• _WHAT YOU WILL DO_
Determine how many lines in the following listing include "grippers". Respond with that number only.

┌────────

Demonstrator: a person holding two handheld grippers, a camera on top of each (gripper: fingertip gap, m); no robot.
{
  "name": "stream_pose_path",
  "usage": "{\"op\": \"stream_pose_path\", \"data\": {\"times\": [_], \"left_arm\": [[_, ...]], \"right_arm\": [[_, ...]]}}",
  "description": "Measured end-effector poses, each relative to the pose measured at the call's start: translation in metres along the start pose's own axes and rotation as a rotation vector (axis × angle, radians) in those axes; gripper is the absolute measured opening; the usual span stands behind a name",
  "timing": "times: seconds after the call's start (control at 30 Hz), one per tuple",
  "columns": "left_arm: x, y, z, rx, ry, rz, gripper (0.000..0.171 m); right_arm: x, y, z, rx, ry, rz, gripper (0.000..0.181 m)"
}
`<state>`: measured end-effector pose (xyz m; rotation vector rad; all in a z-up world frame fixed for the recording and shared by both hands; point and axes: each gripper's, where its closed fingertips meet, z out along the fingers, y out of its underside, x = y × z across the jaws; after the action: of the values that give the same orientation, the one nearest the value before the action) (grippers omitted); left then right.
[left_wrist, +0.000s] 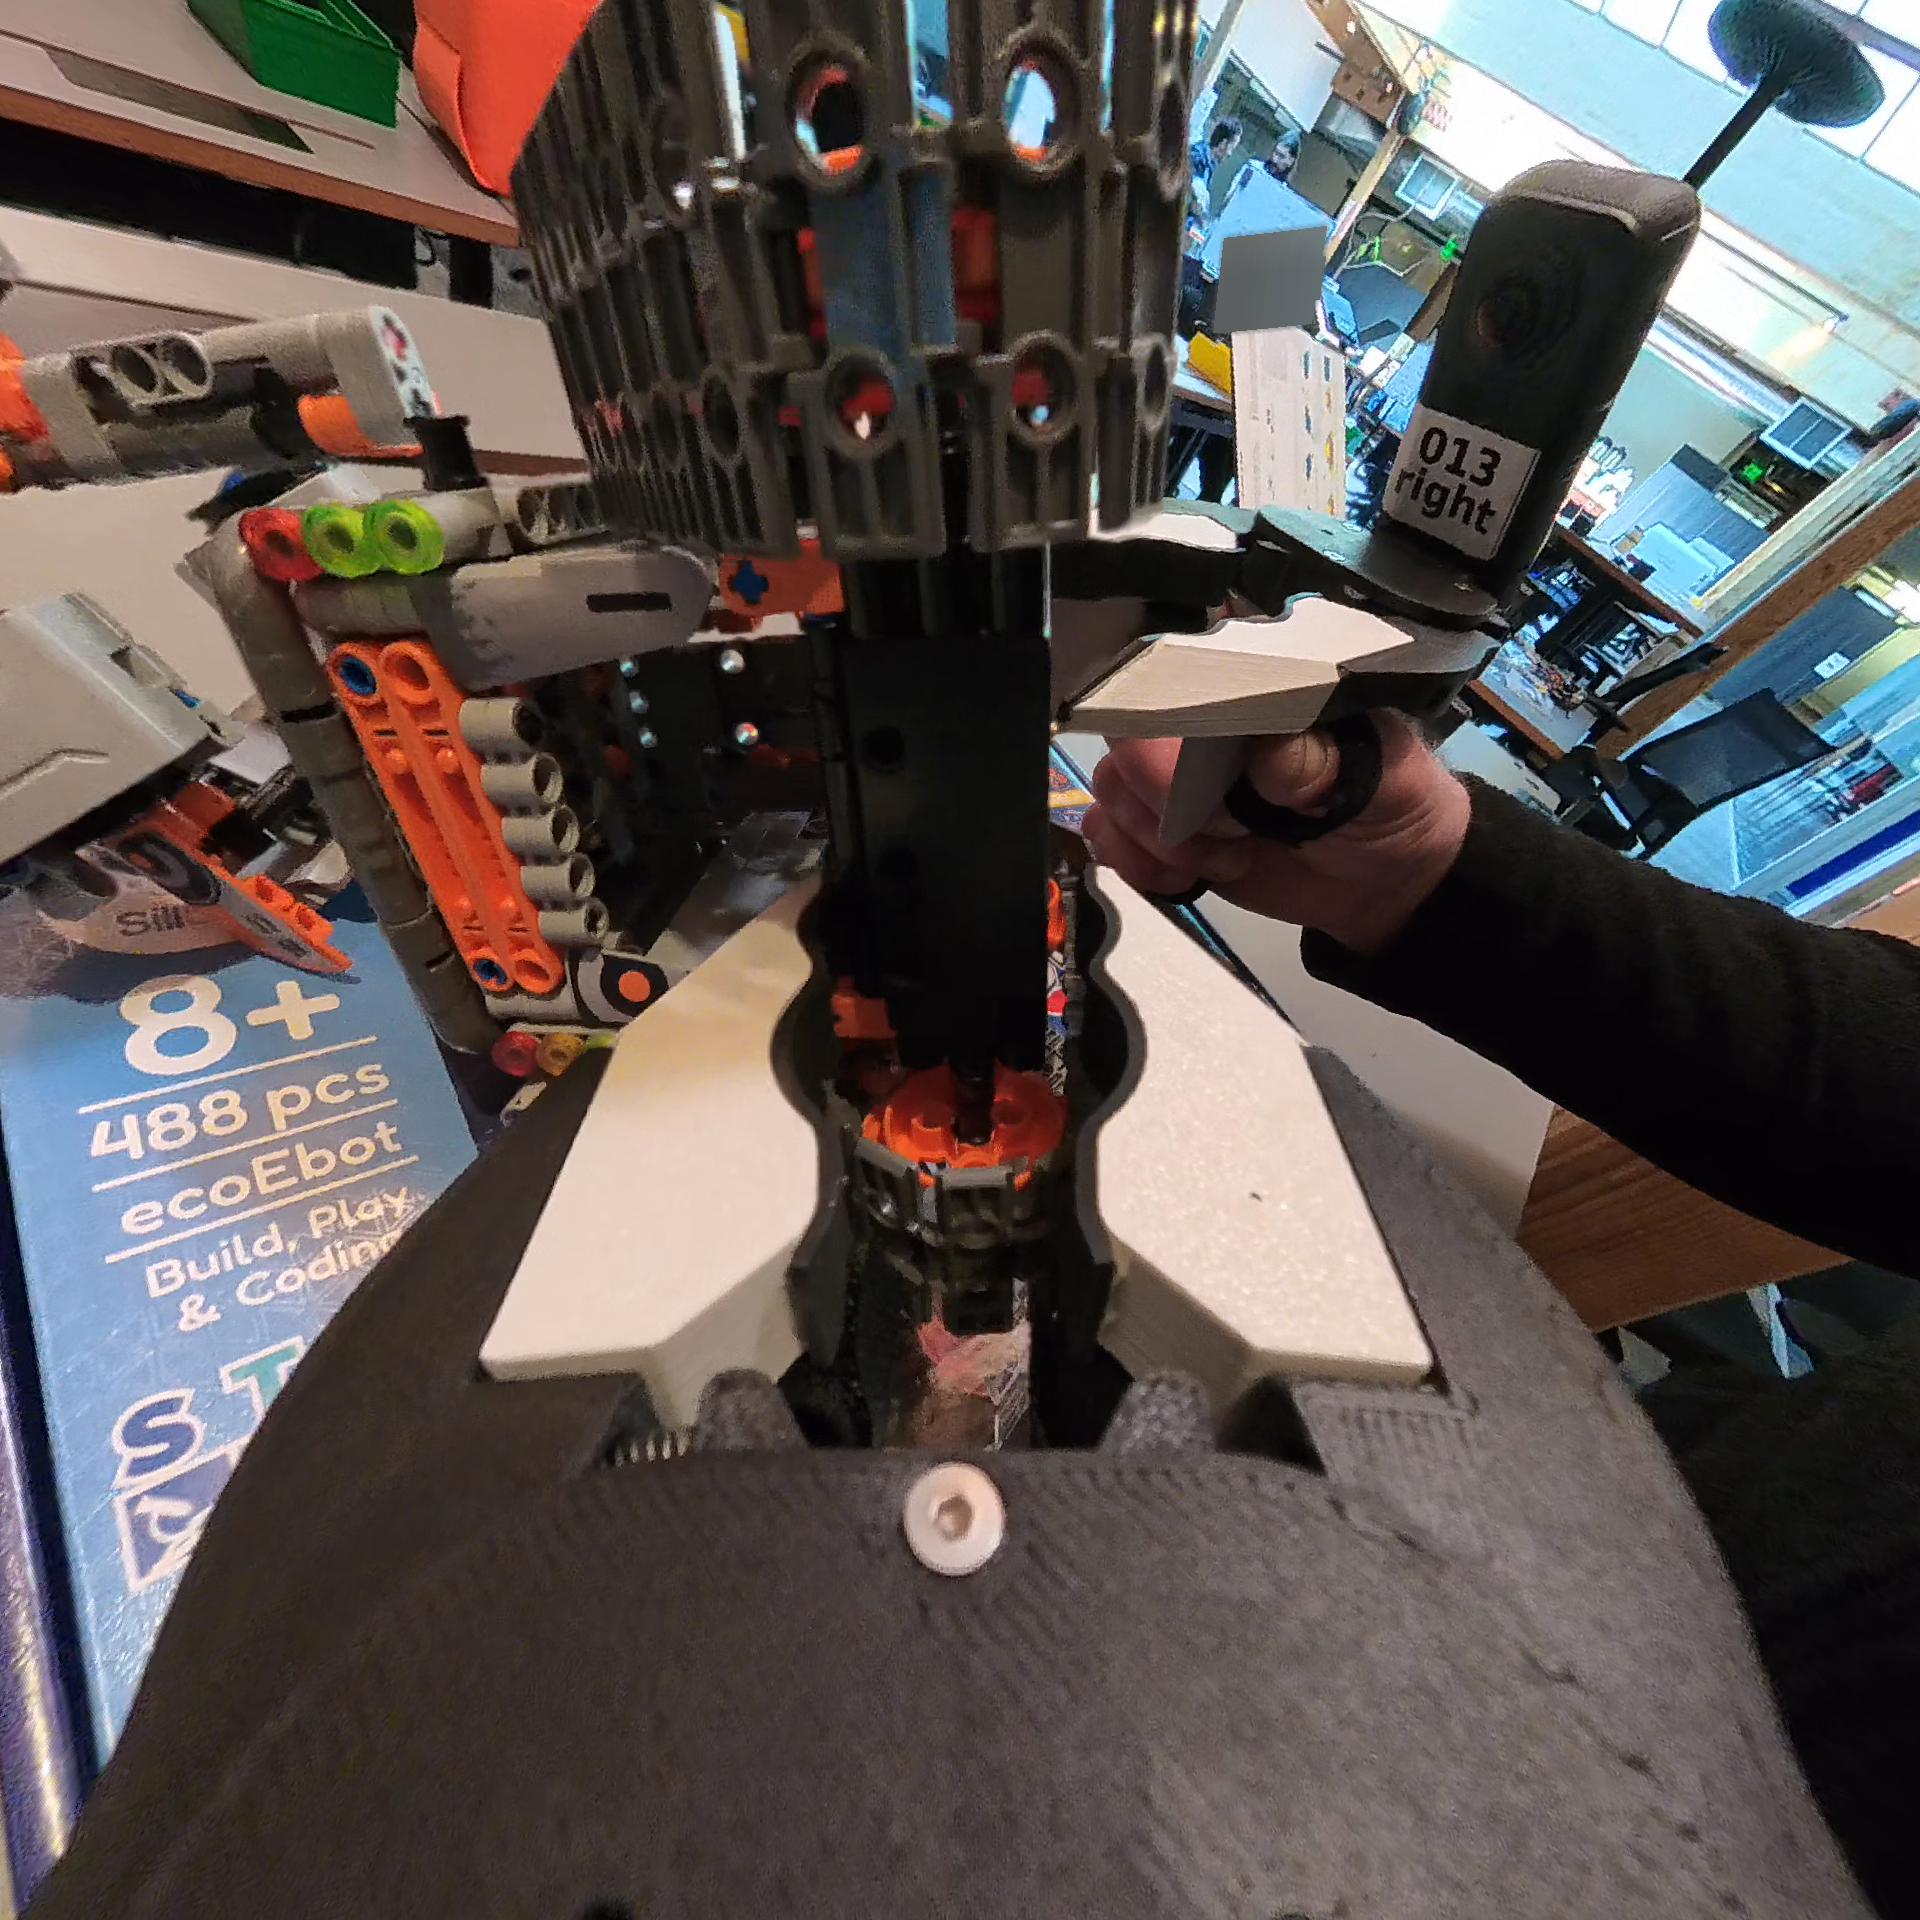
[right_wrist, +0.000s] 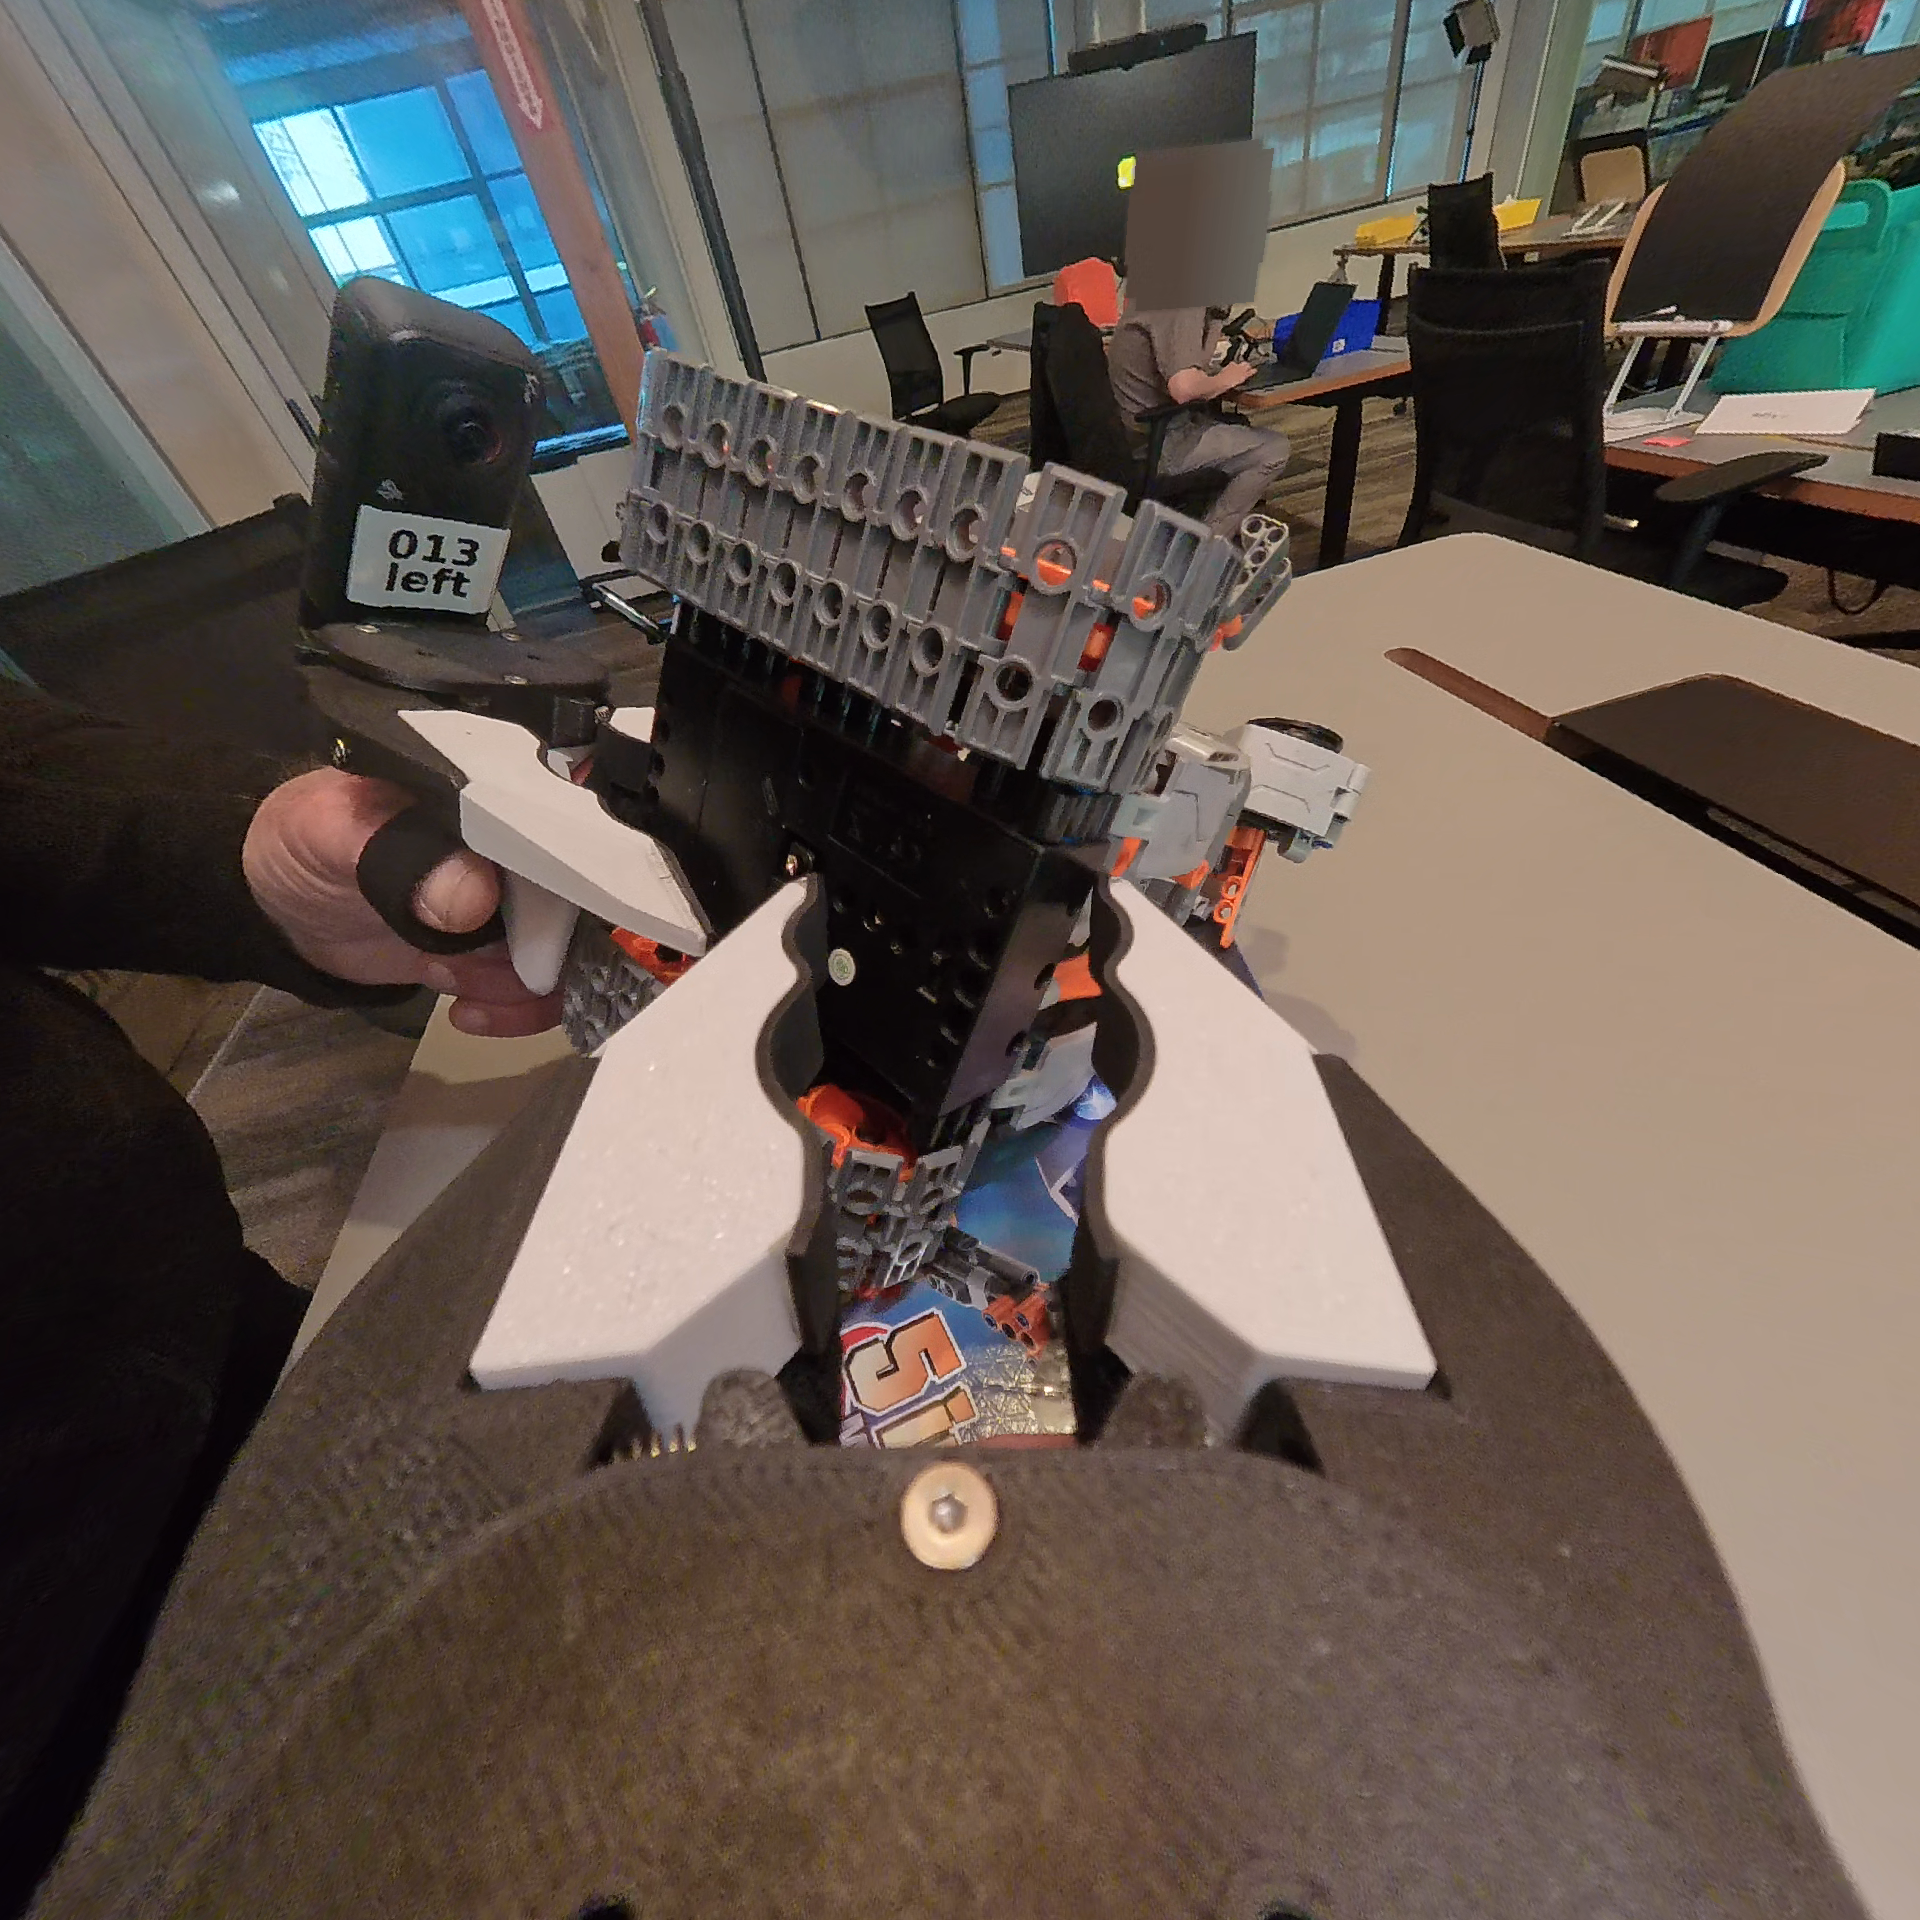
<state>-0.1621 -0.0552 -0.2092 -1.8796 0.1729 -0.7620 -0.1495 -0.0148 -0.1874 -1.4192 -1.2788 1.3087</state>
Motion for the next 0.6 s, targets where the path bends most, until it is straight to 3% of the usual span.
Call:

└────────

• _WRITTEN REPLY_
2